Exercise description: Repeat the records. Leave nothing out.

Records from a collection:
______

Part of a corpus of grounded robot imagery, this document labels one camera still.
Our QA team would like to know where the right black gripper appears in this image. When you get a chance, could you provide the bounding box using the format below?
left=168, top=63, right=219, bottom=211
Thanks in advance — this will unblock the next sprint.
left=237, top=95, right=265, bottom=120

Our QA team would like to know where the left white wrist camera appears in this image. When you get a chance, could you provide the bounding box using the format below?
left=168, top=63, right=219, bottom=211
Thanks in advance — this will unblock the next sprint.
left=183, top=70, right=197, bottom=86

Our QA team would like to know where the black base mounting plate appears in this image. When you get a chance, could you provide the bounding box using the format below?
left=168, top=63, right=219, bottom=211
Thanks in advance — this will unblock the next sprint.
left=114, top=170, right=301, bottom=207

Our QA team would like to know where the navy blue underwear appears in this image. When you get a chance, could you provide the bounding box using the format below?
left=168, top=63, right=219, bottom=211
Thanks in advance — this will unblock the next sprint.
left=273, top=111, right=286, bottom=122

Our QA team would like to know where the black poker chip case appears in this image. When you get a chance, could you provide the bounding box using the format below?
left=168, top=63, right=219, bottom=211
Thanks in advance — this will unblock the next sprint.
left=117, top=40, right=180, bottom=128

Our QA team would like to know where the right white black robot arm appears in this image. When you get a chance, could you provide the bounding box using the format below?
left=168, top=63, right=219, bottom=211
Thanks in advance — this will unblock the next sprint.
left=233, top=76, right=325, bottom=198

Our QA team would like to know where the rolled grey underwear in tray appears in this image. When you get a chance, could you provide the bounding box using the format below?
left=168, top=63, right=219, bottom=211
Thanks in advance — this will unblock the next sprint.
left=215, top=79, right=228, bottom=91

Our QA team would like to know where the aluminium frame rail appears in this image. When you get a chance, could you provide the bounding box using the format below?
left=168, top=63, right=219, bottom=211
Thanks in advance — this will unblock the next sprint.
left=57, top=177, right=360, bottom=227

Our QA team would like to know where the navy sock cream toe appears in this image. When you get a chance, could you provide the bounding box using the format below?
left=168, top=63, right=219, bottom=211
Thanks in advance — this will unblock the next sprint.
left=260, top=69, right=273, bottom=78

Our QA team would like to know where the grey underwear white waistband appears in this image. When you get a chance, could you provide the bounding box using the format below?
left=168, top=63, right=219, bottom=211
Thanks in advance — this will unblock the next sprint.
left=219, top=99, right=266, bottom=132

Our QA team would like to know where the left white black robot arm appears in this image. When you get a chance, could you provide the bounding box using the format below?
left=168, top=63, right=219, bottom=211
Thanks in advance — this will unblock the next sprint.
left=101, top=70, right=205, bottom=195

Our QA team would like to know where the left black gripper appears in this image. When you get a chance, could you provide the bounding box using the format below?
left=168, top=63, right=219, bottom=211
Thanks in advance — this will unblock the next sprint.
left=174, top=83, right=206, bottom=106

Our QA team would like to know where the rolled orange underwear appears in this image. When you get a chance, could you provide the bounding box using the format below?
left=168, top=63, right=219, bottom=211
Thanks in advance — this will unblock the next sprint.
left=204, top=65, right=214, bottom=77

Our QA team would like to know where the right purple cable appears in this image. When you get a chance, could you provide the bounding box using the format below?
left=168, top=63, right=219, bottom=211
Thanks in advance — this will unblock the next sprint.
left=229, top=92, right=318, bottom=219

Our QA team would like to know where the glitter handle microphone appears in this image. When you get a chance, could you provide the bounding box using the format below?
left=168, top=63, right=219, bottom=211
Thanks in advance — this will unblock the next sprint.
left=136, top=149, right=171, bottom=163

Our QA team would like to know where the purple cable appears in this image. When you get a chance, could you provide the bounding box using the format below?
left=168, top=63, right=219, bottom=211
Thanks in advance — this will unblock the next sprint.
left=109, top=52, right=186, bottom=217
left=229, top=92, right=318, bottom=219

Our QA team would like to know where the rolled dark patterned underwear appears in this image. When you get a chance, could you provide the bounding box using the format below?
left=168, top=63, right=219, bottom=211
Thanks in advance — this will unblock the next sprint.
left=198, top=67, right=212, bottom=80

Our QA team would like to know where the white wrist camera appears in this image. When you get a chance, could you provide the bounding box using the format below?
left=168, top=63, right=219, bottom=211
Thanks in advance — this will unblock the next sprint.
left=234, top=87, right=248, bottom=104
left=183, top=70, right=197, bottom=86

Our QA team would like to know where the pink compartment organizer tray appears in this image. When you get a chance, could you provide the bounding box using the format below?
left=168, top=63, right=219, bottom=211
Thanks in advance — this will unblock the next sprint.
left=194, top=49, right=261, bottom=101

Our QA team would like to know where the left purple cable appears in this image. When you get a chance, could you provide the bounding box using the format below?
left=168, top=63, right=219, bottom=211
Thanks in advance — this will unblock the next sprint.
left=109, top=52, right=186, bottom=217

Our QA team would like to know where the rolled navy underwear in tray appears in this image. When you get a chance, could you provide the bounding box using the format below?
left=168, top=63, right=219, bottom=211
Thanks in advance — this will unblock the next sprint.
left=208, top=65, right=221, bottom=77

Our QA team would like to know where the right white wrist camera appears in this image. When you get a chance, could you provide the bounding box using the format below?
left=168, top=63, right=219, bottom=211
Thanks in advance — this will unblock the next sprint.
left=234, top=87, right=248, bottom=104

______

Written response:
Part of a corpus of grounded robot imagery, this document labels one camera still.
Our QA team would like to know where the right black gripper appears in this image. When you get a chance, could you provide the bounding box using the format below?
left=168, top=63, right=219, bottom=211
Thanks in advance — this will unblock the next sprint.
left=237, top=95, right=265, bottom=120

Our QA team would like to know where the left white wrist camera appears in this image. When you get a chance, could you provide the bounding box using the format below?
left=168, top=63, right=219, bottom=211
Thanks in advance — this will unblock the next sprint.
left=183, top=70, right=197, bottom=86

Our QA team would like to know where the black base mounting plate appears in this image. When you get a chance, could you provide the bounding box using the format below?
left=168, top=63, right=219, bottom=211
Thanks in advance — this will unblock the next sprint.
left=114, top=170, right=301, bottom=207

Our QA team would like to know where the navy blue underwear appears in this image. When you get a chance, could you provide the bounding box using the format below?
left=168, top=63, right=219, bottom=211
Thanks in advance — this will unblock the next sprint.
left=273, top=111, right=286, bottom=122

Our QA team would like to know where the black poker chip case appears in this image. When you get a chance, could you provide the bounding box using the format below?
left=168, top=63, right=219, bottom=211
Thanks in advance — this will unblock the next sprint.
left=117, top=40, right=180, bottom=128

Our QA team would like to know where the right white black robot arm appears in this image. When you get a chance, could you provide the bounding box using the format below?
left=168, top=63, right=219, bottom=211
Thanks in advance — this will unblock the next sprint.
left=233, top=76, right=325, bottom=198

Our QA team would like to know where the rolled grey underwear in tray appears in this image. When you get a chance, could you provide the bounding box using the format below?
left=168, top=63, right=219, bottom=211
Thanks in advance — this will unblock the next sprint.
left=215, top=79, right=228, bottom=91

Our QA team would like to know where the aluminium frame rail appears in this image. When you get a chance, could you provide the bounding box using the format below?
left=168, top=63, right=219, bottom=211
Thanks in advance — this will unblock the next sprint.
left=57, top=177, right=360, bottom=227

Our QA team would like to know where the navy sock cream toe appears in this image. When you get a chance, could you provide the bounding box using the format below?
left=168, top=63, right=219, bottom=211
Thanks in advance — this will unblock the next sprint.
left=260, top=69, right=273, bottom=78

Our QA team would like to know where the grey underwear white waistband appears in this image. When you get a chance, could you provide the bounding box using the format below?
left=168, top=63, right=219, bottom=211
Thanks in advance — this will unblock the next sprint.
left=219, top=99, right=266, bottom=132

Our QA team would like to know where the left white black robot arm appears in this image. When you get a chance, could you provide the bounding box using the format below?
left=168, top=63, right=219, bottom=211
Thanks in advance — this will unblock the next sprint.
left=101, top=70, right=205, bottom=195

Our QA team would like to know where the left black gripper appears in this image. When you get a chance, could you provide the bounding box using the format below?
left=168, top=63, right=219, bottom=211
Thanks in advance — this will unblock the next sprint.
left=174, top=83, right=206, bottom=106

Our QA team would like to know where the rolled orange underwear appears in this image. When you get a chance, could you provide the bounding box using the format below?
left=168, top=63, right=219, bottom=211
Thanks in advance — this will unblock the next sprint.
left=204, top=65, right=214, bottom=77

Our QA team would like to know where the right purple cable appears in this image. When you get a chance, could you provide the bounding box using the format below?
left=168, top=63, right=219, bottom=211
Thanks in advance — this will unblock the next sprint.
left=229, top=92, right=318, bottom=219

Our QA team would like to know where the glitter handle microphone appears in this image. When you get a chance, could you provide the bounding box using the format below?
left=168, top=63, right=219, bottom=211
Thanks in advance — this will unblock the next sprint.
left=136, top=149, right=171, bottom=163

Our QA team would like to know where the purple cable appears in this image. When you get a chance, could you provide the bounding box using the format below?
left=168, top=63, right=219, bottom=211
Thanks in advance — this will unblock the next sprint.
left=109, top=52, right=186, bottom=217
left=229, top=92, right=318, bottom=219

Our QA team would like to know where the rolled dark patterned underwear appears in this image. When you get a chance, could you provide the bounding box using the format below?
left=168, top=63, right=219, bottom=211
Thanks in advance — this will unblock the next sprint.
left=198, top=67, right=212, bottom=80

Our QA team would like to know where the white wrist camera appears in this image. When you get a chance, could you provide the bounding box using the format below?
left=168, top=63, right=219, bottom=211
Thanks in advance — this will unblock the next sprint.
left=234, top=87, right=248, bottom=104
left=183, top=70, right=197, bottom=86

Our QA team would like to know where the pink compartment organizer tray appears in this image. When you get a chance, could you provide the bounding box using the format below?
left=168, top=63, right=219, bottom=211
Thanks in advance — this will unblock the next sprint.
left=194, top=49, right=261, bottom=101

Our QA team would like to know where the left purple cable appears in this image. When you get a chance, could you provide the bounding box using the format below?
left=168, top=63, right=219, bottom=211
Thanks in advance — this will unblock the next sprint.
left=109, top=52, right=186, bottom=217

Our QA team would like to know where the rolled navy underwear in tray appears in this image. When you get a chance, could you provide the bounding box using the format below?
left=168, top=63, right=219, bottom=211
Thanks in advance — this will unblock the next sprint.
left=208, top=65, right=221, bottom=77

Our QA team would like to know where the right white wrist camera appears in this image. When you get a chance, could you provide the bounding box using the format below?
left=168, top=63, right=219, bottom=211
Thanks in advance — this will unblock the next sprint.
left=234, top=87, right=248, bottom=104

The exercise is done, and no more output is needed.